Das klingt alles freudlos, und Bühnenbildner Thomas Rupert hat die soziale Kälte des abgehängten, verwahrlosten "Glasscherbenviertels" plakativ als Schneelandschaft mit einigen markanten Requisiten interpretiert. Eine Badewanne, ein Bett, eine Art Bunker, in dem Olaf sich verkriecht, ein kleiner Ofen – sie markieren die Orte, an denen sich die Dialoge und Monologe entspinnen. Das Auftaktbild ist stark: eine Kettenreaktion aus Schneeball, rot-schwarzem Fußball, einer umkippenden Schaufel und zwei Schlitten, die Richtung Publikum schlittern – als Metapher für den Unfall, der alles Weitere ins Rutschen bringt.
Wie ist das inszeniert?
Alize Zandwijk setzt wie immer ganz auf die Präsenz des Ensembles, und "Das letzte Feuer" ist über weite Strecken intensives Schauspielertheater. Dea Lohers Personal besteht dabei nicht aus Charakteren; sie hat quasi Problemlagen zu Figuren gebündelt. Die Sprache ist kunstvoll und wechselt zwischen Dramatik, Epik, poetischen Einschüben, hektischen, manchmal wie abgehackt wirkenden Einwürfen und chorischem Sprechen.

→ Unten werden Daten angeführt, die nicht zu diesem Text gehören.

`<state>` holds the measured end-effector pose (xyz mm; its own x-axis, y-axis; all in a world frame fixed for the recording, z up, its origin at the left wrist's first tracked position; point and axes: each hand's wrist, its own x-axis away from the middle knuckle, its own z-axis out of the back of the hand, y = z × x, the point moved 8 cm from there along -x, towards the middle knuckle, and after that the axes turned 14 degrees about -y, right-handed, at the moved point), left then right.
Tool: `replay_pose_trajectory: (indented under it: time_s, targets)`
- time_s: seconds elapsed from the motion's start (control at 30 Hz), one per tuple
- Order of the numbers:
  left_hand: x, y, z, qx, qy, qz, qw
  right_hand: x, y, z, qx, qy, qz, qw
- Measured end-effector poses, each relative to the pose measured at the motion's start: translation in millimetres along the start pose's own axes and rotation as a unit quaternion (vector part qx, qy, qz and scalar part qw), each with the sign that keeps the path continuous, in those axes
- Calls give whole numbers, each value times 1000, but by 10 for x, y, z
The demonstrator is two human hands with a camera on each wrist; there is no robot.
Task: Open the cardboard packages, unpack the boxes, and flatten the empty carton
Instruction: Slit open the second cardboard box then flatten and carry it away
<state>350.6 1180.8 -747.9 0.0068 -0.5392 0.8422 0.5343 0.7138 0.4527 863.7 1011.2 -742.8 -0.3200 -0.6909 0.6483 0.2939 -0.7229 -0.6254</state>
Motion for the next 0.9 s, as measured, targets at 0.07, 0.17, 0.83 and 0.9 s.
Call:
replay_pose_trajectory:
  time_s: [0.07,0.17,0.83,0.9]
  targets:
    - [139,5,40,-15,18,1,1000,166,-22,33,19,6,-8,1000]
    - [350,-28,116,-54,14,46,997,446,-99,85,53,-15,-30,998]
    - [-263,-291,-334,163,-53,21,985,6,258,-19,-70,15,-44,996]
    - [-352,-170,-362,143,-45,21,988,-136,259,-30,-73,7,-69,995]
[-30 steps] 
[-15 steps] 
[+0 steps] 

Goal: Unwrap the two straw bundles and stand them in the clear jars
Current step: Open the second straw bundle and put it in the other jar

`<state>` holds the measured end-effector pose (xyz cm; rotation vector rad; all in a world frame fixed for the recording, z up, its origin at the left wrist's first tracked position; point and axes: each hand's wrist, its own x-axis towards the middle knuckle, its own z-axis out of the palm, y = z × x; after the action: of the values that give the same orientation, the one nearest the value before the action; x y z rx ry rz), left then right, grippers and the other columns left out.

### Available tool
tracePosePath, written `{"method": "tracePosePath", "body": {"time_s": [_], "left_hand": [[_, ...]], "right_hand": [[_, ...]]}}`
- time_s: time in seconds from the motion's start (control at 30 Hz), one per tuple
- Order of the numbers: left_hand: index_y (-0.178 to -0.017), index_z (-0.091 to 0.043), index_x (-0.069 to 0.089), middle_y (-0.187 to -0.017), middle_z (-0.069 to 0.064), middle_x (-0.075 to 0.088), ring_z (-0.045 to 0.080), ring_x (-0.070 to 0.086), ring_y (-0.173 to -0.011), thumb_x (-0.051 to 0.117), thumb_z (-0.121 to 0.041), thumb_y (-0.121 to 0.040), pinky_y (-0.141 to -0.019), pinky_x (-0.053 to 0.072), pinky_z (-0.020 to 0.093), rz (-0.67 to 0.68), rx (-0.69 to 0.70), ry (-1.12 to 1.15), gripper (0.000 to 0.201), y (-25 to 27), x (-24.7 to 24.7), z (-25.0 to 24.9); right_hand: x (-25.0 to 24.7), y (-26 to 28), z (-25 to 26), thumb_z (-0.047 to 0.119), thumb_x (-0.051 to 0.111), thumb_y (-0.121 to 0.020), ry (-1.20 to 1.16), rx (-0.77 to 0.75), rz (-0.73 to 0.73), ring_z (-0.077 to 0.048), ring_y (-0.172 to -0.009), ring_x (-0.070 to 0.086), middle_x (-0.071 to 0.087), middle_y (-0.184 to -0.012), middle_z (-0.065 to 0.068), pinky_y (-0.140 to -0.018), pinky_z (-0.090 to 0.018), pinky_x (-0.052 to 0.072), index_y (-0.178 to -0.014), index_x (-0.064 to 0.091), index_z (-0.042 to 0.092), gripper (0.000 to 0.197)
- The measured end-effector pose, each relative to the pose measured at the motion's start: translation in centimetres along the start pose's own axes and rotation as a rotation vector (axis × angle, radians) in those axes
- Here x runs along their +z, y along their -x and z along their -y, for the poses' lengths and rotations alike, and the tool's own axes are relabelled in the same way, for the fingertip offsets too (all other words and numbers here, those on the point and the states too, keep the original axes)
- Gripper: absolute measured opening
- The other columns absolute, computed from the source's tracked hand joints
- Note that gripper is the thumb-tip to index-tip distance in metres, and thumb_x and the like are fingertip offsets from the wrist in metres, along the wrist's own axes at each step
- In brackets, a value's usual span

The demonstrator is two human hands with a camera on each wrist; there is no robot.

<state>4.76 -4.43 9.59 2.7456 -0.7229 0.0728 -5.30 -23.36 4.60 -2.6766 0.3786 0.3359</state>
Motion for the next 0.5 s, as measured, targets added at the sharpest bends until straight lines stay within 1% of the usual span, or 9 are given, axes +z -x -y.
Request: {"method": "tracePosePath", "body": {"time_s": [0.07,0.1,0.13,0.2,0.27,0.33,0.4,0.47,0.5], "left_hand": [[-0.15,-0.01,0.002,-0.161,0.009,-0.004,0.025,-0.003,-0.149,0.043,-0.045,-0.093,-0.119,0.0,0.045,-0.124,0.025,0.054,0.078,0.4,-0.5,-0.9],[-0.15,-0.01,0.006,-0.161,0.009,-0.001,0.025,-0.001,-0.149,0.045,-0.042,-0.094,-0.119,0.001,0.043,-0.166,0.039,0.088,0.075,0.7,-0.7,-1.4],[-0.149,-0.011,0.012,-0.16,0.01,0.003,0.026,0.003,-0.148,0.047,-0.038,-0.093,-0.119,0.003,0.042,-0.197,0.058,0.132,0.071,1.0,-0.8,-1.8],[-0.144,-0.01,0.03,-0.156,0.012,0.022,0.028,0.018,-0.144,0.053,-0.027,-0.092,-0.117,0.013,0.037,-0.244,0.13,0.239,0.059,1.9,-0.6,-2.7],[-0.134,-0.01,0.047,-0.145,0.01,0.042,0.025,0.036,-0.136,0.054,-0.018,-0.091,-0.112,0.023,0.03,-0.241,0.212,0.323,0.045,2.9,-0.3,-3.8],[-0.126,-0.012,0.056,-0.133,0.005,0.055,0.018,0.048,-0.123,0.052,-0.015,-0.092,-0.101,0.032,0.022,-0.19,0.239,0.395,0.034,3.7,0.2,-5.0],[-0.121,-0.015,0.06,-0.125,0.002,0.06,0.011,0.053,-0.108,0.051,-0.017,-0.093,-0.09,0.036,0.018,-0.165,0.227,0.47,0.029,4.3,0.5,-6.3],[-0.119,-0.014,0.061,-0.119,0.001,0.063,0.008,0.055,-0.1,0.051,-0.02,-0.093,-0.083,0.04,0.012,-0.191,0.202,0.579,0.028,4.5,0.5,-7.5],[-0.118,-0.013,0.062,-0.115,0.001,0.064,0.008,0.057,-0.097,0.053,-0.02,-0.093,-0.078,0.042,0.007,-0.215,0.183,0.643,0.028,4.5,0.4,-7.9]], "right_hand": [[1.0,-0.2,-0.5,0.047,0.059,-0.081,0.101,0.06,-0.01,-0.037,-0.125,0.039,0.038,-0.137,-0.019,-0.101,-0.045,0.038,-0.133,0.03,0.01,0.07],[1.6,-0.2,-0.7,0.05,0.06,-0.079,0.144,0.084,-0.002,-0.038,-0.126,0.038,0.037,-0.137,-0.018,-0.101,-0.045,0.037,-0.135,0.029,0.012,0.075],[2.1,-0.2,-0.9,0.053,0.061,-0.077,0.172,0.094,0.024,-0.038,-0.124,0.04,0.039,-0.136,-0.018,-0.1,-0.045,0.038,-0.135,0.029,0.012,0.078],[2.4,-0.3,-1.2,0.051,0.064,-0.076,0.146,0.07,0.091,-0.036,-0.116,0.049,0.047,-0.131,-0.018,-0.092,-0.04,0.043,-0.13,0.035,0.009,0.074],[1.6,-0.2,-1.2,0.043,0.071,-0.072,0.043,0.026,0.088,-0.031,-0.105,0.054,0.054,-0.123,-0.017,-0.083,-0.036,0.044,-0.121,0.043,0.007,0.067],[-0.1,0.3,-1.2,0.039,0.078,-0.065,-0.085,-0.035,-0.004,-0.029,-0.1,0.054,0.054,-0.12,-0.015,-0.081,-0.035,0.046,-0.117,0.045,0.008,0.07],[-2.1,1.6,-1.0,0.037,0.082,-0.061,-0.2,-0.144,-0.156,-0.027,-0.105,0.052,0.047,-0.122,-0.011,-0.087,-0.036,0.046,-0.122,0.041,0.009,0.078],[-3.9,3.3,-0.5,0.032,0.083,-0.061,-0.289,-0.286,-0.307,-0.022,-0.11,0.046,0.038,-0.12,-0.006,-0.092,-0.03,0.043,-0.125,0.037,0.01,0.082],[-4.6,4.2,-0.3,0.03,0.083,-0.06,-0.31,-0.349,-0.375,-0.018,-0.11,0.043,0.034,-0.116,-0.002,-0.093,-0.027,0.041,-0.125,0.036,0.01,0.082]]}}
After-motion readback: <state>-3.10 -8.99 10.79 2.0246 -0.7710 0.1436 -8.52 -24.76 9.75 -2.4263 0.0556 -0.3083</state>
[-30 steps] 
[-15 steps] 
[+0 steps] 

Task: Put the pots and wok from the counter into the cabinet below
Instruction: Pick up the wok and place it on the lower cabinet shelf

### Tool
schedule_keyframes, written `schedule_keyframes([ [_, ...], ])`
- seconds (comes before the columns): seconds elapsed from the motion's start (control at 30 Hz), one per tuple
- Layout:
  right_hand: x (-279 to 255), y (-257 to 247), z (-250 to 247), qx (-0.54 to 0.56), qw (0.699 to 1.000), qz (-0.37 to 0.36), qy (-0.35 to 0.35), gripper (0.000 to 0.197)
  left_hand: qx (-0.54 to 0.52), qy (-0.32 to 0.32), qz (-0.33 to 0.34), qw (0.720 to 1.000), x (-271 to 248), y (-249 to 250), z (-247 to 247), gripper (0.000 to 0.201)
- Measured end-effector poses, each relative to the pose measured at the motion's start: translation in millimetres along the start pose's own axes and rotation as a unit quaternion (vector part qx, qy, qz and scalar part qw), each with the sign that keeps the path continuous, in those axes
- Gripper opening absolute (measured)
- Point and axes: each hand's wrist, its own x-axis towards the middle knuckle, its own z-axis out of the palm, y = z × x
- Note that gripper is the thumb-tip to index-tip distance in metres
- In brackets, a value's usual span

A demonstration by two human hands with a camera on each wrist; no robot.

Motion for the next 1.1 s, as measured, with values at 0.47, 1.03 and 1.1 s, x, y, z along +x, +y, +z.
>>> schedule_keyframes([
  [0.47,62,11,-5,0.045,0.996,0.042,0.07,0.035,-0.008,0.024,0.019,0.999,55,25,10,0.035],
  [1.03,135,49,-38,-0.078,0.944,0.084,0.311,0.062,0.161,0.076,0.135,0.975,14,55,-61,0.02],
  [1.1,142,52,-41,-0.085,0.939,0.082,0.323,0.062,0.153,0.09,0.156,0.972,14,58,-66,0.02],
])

Besonders Nadine Geyersbach und Guido Gallmann verausgaben sich mental wie körperlich: Ihnen ist als Susanne Schraube und Rabe Meier zart aufkeimende Zweisamkeit gegönnt, die dann in Gewalt umschlägt und in eine Katastrophe mündet. Ähnlich wie bei dem Unfall zu Beginn deutet Zandwijk das Ungeheuerliche nur an, lässt inmitten einer eskalierenden Szene kurz anhalten – ein weiterer großer Moment der Inszenierung, ähnlich wie eine ausgelassene Schneeballschlacht, die beinahe wie eine Erlösung wirkt. Aber das kann nur eine Momentaufnahme sein. Zandwijk arbeitet zudem die schwarze Komik des Stücks heraus: Vor allem Annemaaike Bakker als brustamputierte Karoline schwankt gekonnt zwischen dem Schmerz über ihren Verlust (auch der beruflichen Existenz) und Galgenhumor.
Was ist nicht gelungen?
Eine Straffung des Textes, der streckenweise überfrachtet wirkt mit allen Schrecken dieser Welt, hätte der Inszenierung gutgetan. So weisen nicht alle der dicht getakteten Szenen die Dynamik und das Tempo auf, die die Präsentation dieser Leidensgeschichten bräuchte. Die Folge: Die Inszenierung hat deutliche Längen. Der Soundtrack, den Matti Weber zwischen elektronischem Geblubber, Streichermelodien und zarten Liedern angesiedelt hat, ist zudem an einigen Stellen so laut, dass man den Text nur mit Mühe verstehen kann.